Second US Monkeypox Death as Virus Linked to Brain Inflammation
A second U.S. death was linked to monkeypox on Tuesday as health authorities published a study describing how two previously healthy young men experienced inflammation of the brain and spinal cord as a result of the virus.
There have been nearly 22,000 U.S. cases in the current global outbreak, which began in May, but new infections have been falling since mid-August as authorities have distributed hundreds of thousands of vaccine doses.
The latest fatal case involved a severely immunocompromised resident of Los Angeles County who had been hospitalized, the local health department said without revealing further details.
“Persons severely immunocompromised who suspect they have monkeypox are encouraged to seek medical care and treatment early and remain under the care of a provider during their illness,” the department said.
The first U.S. death linked to the viral illness occurred in Texas and was announced on August 30, although authorities said that because the person was severely immunocompromised, they were investigating what role monkeypox had played.
The current global outbreak is primarily affecting men who have sex with men.
Historically, the virus has been spread via direct contact with lesions, body fluids and respiratory droplets, and sometimes through indirect contamination via surfaces such as shared bedding.
But in this outbreak, there is preliminary evidence that sexual transmission may also play a role.
Brain and spinal cord inflammation
The U.S. Centers for Disease Control and Prevention, meanwhile, published a report about two unvaccinated men in their 30s who experienced brain and spinal cord inflammation after testing positive for the virus.
The first, patient A, was a gay man in his 30s from Colorado whose symptoms began with fever chills and malaise and progressed to rashes on his face, scrotum and extremities, with swabs of lesions testing positive for the virus.
He also developed lower extremity weakness and numbness, was unable to empty his bladder, experienced a persistent and painful erection, and was hospitalized.
Magnetic resonance imaging (MRI) revealed brain and spinal cord inflammation. He was treated with the oral monkeypox antiviral tecovirimat as well as other drugs and began to improve at two weeks.
He was released but continued to have left leg weakness and required an assistive walking device at a one-month follow-up.

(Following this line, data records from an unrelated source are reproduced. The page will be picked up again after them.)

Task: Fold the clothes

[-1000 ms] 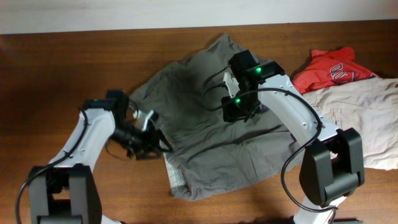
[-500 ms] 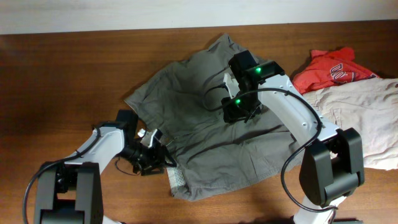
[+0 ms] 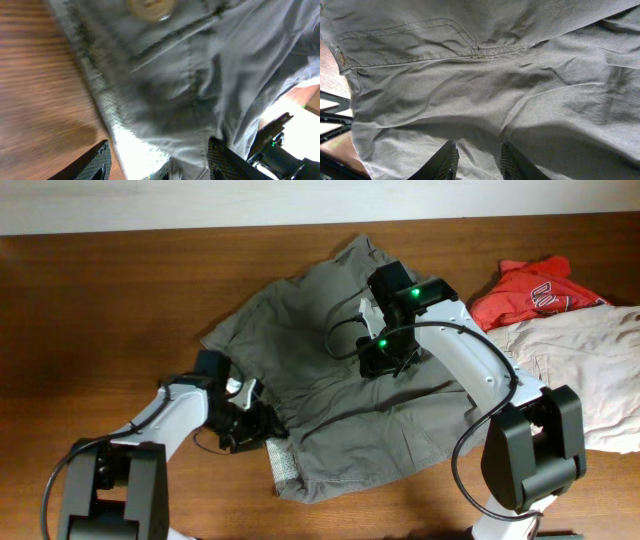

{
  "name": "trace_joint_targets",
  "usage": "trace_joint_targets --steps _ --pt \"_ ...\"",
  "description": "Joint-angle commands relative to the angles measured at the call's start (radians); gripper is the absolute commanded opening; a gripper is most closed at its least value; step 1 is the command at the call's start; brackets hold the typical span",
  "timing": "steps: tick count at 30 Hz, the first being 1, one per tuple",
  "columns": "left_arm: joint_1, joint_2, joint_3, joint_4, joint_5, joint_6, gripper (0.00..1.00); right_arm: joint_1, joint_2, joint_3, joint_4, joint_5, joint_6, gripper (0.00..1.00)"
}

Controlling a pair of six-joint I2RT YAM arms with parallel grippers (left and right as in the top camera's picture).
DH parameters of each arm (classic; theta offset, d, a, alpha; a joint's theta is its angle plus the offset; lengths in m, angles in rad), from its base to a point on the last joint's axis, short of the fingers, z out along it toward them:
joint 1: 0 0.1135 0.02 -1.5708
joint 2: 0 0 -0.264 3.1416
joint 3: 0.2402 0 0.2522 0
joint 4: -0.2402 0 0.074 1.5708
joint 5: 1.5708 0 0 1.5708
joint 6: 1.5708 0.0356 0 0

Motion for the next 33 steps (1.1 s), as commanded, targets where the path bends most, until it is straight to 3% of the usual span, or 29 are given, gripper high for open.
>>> trace_joint_targets --steps 1,17,22,28,31,33 --pt "-0.034 -0.013 -0.009 0.02 -0.003 -0.045 0.62 -0.003 -0.016 0.015 -0.001 -0.008 -0.011 0.33" --pt "-0.045 -0.011 -0.048 0.15 0.003 -0.066 0.62 -0.003 -0.016 0.015 -0.005 0.018 -0.01 0.33" --pt "-0.045 -0.011 -0.048 0.188 0.105 -0.05 0.6 -0.003 -0.016 0.015 -0.005 0.018 -0.01 0.33" --pt "-0.045 -0.014 -0.048 0.201 0.18 -0.039 0.2 -0.003 -0.016 0.015 -0.011 0.018 -0.01 0.33" --pt "-0.043 -0.022 -0.048 0.192 0.176 -0.039 0.05 -0.003 -0.016 0.015 -0.016 0.018 -0.01 0.33" --pt "-0.034 -0.035 -0.048 0.173 0.172 -0.039 0.01 -0.003 -0.016 0.015 -0.016 0.018 -0.01 0.33"
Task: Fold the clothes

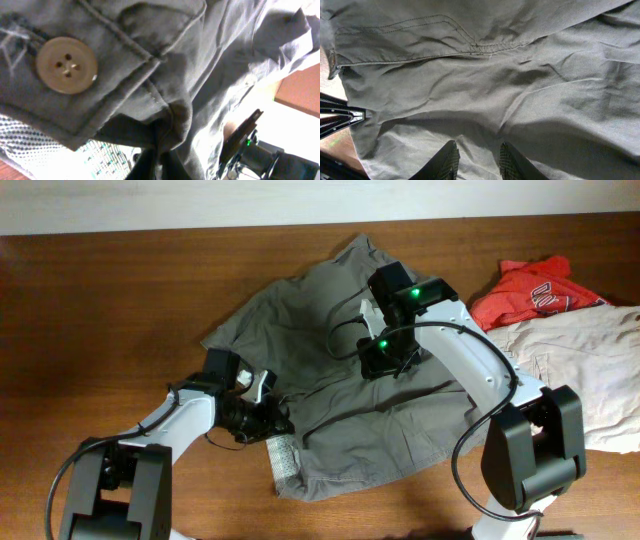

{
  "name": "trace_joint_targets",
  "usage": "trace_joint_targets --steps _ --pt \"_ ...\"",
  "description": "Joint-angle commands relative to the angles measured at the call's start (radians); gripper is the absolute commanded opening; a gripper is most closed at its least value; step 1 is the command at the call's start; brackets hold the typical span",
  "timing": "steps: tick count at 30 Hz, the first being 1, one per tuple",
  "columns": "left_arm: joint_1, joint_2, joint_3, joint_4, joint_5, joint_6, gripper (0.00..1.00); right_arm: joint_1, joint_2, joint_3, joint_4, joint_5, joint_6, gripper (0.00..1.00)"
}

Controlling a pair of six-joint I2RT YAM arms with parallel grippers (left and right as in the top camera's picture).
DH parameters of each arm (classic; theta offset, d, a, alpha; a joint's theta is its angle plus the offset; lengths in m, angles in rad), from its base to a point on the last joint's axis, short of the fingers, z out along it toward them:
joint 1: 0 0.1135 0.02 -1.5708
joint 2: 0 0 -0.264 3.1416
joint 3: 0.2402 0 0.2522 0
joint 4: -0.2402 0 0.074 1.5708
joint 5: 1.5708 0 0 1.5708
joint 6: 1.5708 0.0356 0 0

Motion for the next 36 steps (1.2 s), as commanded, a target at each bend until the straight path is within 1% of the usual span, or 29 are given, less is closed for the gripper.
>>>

A second person, patient B, was a gay man in his 30s from Washington. His fever, rashes and muscle pain progressed to bowel and bladder incontinence and progressive flaccid weakness of both legs.
Brain and spinal cord inflammation was confirmed on MRI, and he was intubated in an intensive care unit, where he was treated with intravenous tecovirimat as well a drug to reduce inflammation and, finally, blood plasma exchange.
He remains in the hospital but can walk with the assistance of a device.
The report said the underlying mechanism behind the two cases was unclear — it might have been a direct invasion of the central nervous system or an autoimmune response triggered by monkeypox infection elsewhere in the body.